2009-11-03 21:37:05 by YarKramer:

For the record, the 2001 movie has approximately the same twist as the original novel, though there was only one instance of space-travel in that, so it doesn't have the time-travel explanation. (And it also has a framing device, with a fairly predictable "tomato surprise" at the end, which isn't present in either film ...)

2009-11-03 22:08:32 by dankuck:

I hadn't pondered the 2001 Planet of the Apes in a while. I was pretty much satisfied with it, being a time travel nut myself. Instead of opposite directions I assumed the cloud has some sort of "center point" in time such that the further you are from it, the further on the other side of it you'll come out. I supposed it works out the same, because relative to that point, time is moving in opposite directions (even though it's objectively the same direction). Have you needed to explain this to someone in particular?

Now do Primer.

2009-11-03 22:54:43 by Jake:

>there is no reason why the Planet Of The Apes can't still be Earth-in-the-distant-future, as it is in the original flick.

If the Planet of the Apes were the distant past, it would make even more sense.
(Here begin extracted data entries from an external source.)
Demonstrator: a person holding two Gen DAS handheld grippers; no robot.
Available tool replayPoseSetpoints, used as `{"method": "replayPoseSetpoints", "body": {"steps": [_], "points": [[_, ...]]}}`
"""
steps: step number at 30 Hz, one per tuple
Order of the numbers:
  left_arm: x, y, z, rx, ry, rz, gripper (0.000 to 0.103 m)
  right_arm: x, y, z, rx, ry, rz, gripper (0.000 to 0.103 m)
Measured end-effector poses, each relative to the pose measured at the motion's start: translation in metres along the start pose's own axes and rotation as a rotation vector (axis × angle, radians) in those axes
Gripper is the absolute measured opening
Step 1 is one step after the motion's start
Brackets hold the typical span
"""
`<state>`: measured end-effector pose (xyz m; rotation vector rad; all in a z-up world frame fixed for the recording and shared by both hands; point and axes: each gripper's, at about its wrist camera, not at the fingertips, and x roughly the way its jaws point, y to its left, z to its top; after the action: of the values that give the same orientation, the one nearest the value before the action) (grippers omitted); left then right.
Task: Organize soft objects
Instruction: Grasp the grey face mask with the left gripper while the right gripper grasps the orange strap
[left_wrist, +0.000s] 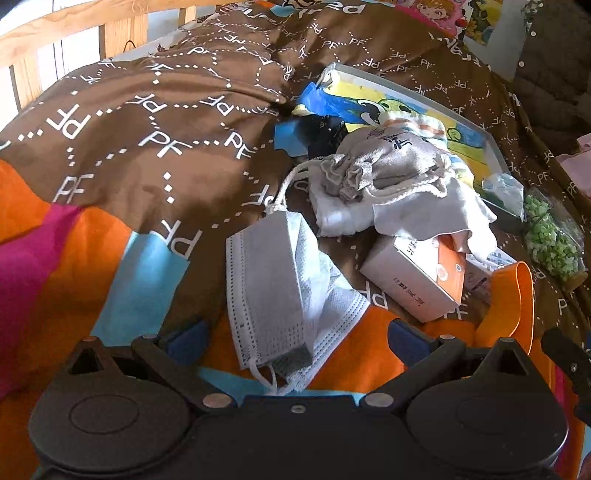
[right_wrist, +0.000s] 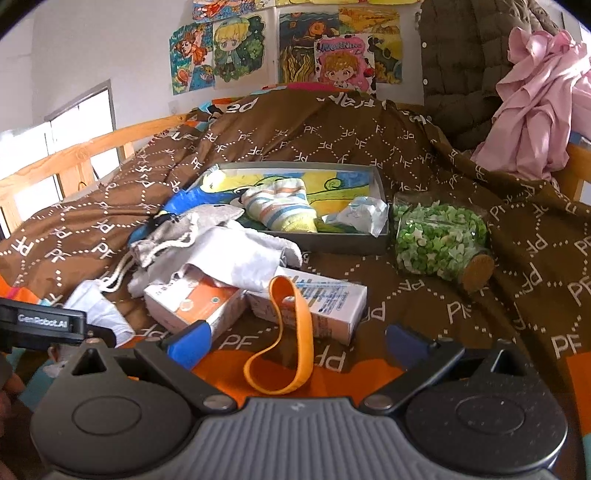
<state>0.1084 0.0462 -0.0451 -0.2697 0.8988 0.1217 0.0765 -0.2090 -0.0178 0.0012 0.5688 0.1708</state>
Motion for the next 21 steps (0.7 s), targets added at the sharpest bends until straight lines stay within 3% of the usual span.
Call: {"method": "replayPoseSetpoints", "body": {"steps": [12,21], "points": [[0.012,0.001,0.006,-0.023,-0.005,-0.019,0.102,0.048,0.003,-0.005,-0.030,0.080,0.028,0.101],[0.010,-0.009,0.004,0.053,-0.041,-0.048,0.071,0.062,0.008,-0.007,-0.040,0.133,0.052,0.080]]}}
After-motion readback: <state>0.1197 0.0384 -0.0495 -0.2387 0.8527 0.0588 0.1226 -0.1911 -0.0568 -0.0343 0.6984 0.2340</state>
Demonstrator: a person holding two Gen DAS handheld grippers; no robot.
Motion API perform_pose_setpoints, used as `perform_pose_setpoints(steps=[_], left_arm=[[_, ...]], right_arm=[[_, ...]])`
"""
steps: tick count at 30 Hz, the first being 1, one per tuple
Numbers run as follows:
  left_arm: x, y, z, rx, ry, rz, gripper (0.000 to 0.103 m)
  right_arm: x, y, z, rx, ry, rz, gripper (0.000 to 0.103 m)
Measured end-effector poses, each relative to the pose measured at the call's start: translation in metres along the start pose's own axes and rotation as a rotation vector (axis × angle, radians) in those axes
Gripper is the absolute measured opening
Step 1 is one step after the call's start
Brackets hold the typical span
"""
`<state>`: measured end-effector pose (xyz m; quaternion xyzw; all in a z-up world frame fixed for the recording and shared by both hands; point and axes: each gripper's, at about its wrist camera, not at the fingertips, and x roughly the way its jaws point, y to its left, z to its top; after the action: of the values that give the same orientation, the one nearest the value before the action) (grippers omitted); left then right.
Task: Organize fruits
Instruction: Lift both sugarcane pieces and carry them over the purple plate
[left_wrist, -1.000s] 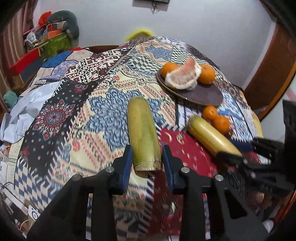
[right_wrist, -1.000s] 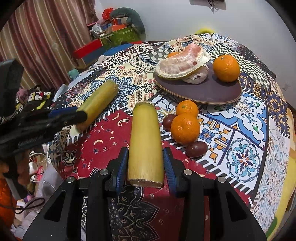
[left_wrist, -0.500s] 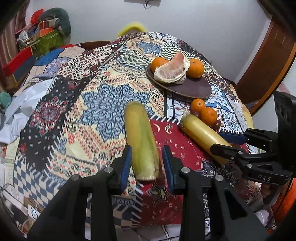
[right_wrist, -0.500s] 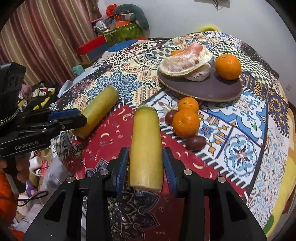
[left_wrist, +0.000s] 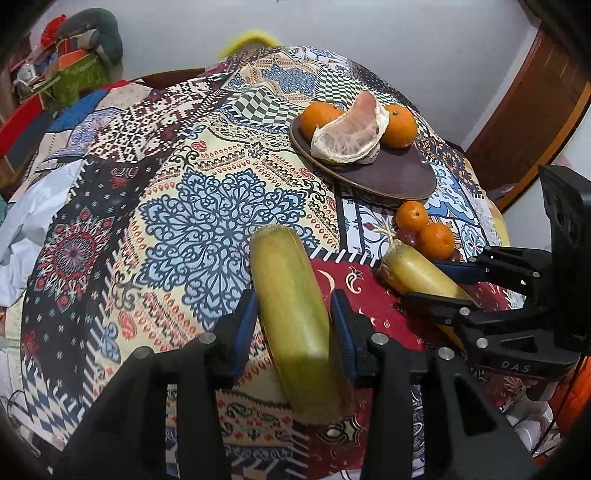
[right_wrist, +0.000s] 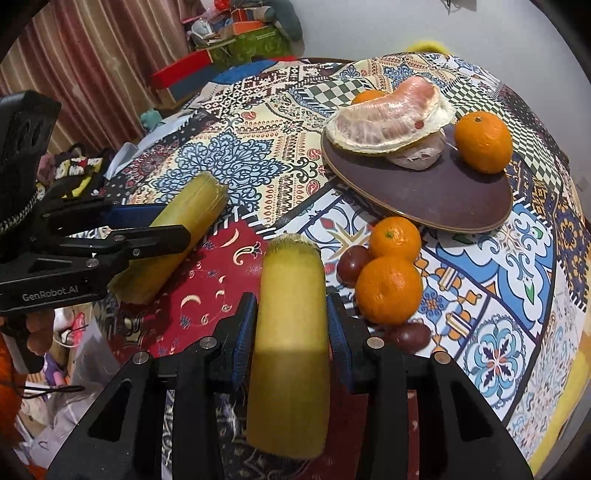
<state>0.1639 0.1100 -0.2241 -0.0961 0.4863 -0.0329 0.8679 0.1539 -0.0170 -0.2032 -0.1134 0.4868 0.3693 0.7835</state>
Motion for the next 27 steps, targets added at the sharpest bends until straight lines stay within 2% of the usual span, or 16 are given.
perform_pose_setpoints(steps=[10,15,21,27], left_arm=[[0.018,0.010,0.012,-0.015,0.030,-0.072,0.044],[0.022,0.013,0.016,-0.006,0.027,-0.101,0.043],[0.016,0.013,0.011,-0.009,-0.032,-0.126,0.040],[-0.008,0.002,0.015,0.048,-0.102,-0.171,0.037]], right_arm=[[-0.004,0.003,-0.002,0.039,-0.024,-0.046,0.034],[-0.019,0.006,-0.004,0.064,-0.066,-0.076,0.034],[-0.047,0.008,-0.011,0.123,-0.146,-0.121,0.034],[-0.070,0.005,-0.013,0.166,-0.199,-0.168,0.034]])
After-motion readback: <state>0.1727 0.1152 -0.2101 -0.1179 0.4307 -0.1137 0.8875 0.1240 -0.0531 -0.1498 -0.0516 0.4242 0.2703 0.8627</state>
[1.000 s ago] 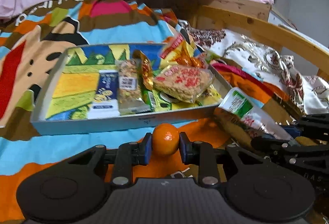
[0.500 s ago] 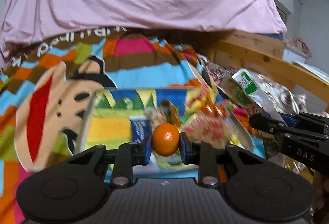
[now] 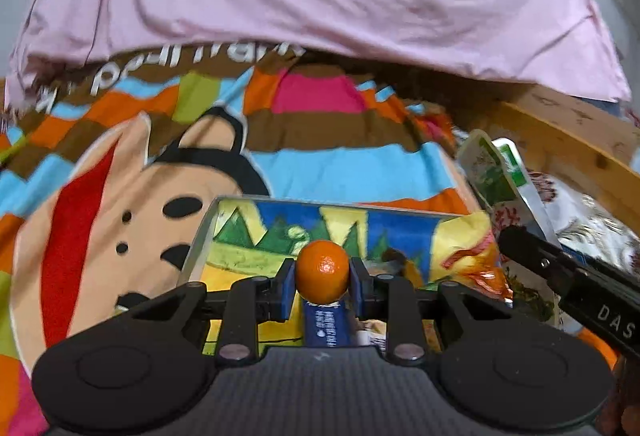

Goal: Organize snacks
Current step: 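Lift and carry the tangerine and milk pack over the tray with both tools, then open both tools to release the tangerine and milk pack into the tray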

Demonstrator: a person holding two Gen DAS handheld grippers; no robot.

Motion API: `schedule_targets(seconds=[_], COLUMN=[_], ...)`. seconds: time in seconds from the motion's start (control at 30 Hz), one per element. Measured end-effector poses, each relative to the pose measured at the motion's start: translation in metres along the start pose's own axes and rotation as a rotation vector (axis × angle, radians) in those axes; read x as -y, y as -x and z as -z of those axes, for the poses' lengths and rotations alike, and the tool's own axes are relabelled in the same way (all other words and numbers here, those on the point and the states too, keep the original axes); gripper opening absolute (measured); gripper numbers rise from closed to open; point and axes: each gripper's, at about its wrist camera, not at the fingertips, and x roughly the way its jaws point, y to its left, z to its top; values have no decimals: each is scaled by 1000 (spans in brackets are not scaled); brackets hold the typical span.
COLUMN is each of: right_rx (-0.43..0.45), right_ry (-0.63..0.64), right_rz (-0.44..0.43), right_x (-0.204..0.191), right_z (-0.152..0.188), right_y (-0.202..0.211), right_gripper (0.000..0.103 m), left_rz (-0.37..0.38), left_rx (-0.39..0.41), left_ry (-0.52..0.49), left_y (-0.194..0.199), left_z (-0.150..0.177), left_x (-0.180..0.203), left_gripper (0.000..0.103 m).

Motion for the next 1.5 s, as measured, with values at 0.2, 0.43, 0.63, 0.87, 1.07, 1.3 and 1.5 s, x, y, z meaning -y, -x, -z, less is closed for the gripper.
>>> schedule_targets(seconds=[0.2, 0.43, 0.63, 0.87, 1.07, 1.3, 1.5], right_rx=[-56, -104, -136, -151, -154, -157, -167], right_ry=[-29, -48, -64, -67, -70, -68, -39], right_rz=[4, 16, 16, 16, 16, 17, 29], right_x=[7, 13, 16, 16, 16, 17, 14], right_z=[14, 22, 26, 28, 27, 28, 28], right_y=[-21, -33, -38, -41, -41, -42, -42], right_gripper=[30, 30, 32, 33, 34, 39, 49], left_rz=[-58, -93, -110, -118, -120, -122, -130], left_rx=[-50, -84, -101, -117, -117, -118, -129], left_ry=[100, 122, 120, 126, 126, 128, 142], left_y=[-35, -53, -60, -66, -66, -66, -66], left_z=[9, 20, 25, 30, 30, 30, 32], left_x=[-18, -24, -21, -18, -18, -18, -20], left_gripper=[30, 30, 30, 30, 30, 30, 35])
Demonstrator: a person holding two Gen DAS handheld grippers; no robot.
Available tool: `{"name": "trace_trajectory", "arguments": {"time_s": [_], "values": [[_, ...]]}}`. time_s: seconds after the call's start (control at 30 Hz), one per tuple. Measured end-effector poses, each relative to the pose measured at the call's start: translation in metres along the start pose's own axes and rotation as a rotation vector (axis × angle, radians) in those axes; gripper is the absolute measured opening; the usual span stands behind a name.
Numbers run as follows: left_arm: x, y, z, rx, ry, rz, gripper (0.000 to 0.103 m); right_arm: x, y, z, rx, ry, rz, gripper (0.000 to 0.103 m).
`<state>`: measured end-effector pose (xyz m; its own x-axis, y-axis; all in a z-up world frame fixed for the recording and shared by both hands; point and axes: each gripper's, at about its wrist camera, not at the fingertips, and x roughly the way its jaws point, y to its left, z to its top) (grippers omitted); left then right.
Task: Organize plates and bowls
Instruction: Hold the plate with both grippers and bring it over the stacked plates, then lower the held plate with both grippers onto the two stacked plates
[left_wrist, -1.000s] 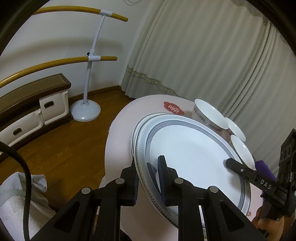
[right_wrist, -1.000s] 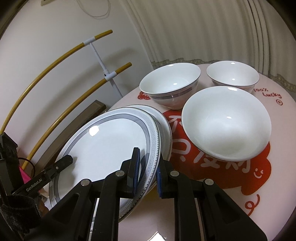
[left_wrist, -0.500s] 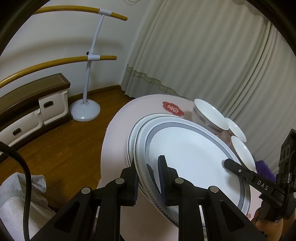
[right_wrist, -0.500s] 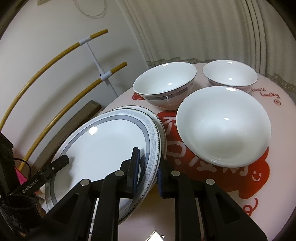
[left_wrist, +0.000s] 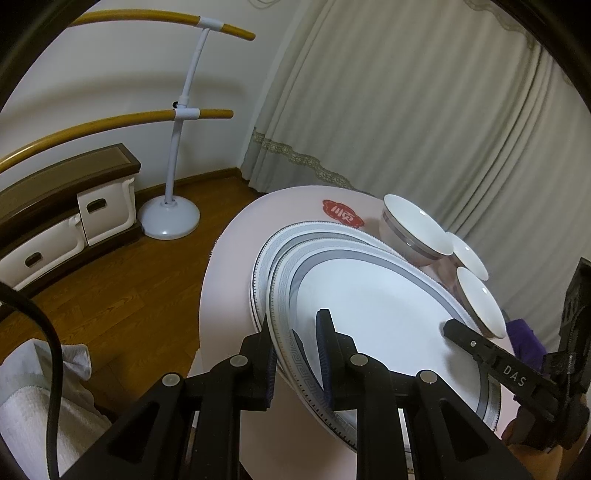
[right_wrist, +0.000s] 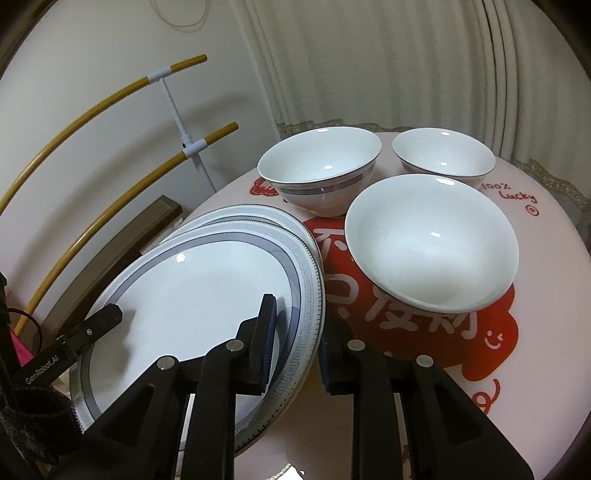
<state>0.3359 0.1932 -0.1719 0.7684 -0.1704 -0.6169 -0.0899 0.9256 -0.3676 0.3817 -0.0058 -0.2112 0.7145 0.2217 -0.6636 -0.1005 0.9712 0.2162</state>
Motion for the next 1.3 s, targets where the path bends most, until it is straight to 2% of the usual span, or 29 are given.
{"name": "trace_trajectory", "arguments": {"time_s": [0.6, 1.3], "values": [[0.000, -0.002, -0.002, -0.002, 0.000, 0.005, 0.019, 0.005, -0.003, -0.001, 0.012, 0.010, -0.032, 0.024], [0.002, -0.006, -0.002, -0.005, 0.000, 0.014, 0.019, 0.019, 0.008, -0.002, -0.066, 0.008, -0.124, 0.036]]}}
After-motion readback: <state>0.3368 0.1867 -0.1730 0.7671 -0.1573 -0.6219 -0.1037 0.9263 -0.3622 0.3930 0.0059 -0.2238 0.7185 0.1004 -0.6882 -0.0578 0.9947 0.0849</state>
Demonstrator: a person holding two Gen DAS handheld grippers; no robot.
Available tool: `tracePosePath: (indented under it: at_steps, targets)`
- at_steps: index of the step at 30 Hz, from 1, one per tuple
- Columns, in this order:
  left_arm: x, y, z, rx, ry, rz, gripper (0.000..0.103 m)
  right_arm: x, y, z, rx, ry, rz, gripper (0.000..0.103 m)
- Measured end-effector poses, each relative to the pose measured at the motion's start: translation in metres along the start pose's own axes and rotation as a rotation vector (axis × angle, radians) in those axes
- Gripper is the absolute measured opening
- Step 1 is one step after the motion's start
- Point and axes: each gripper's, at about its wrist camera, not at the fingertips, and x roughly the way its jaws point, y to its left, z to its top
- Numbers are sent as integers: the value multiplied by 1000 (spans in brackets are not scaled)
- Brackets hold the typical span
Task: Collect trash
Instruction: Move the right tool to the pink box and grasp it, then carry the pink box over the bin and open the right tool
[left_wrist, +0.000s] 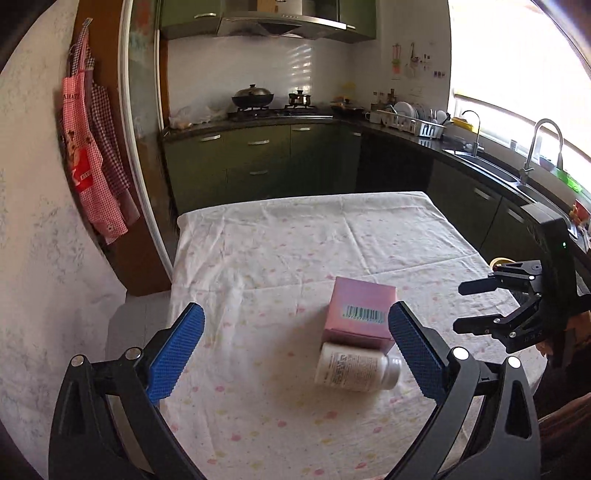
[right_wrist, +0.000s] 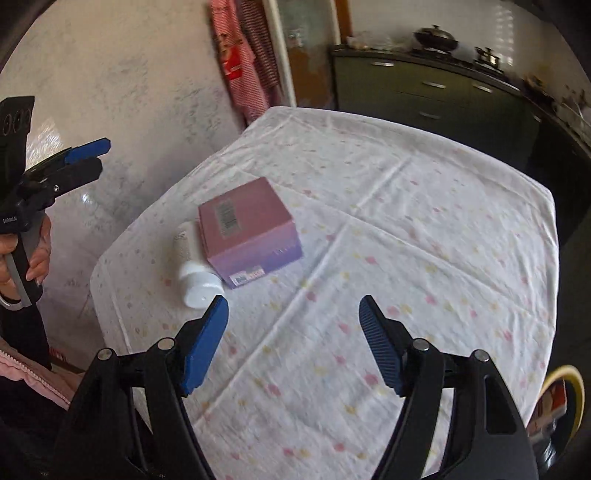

Instead of requiring a hypothetical ape to develop space flight and travel through the storm, the entire Planet of the Apes just sort of sits around and eventually turns into our own.

Seconded on Primer.

2009-11-04 01:37:04 by TJSomething:

He alread did Primer. http://qntm.org/?coffin

2009-11-04 02:02:36 by Vincent:

The script was actually sent to us in this way as a warning by the far future, but fell in the hands of the would-be first script editor.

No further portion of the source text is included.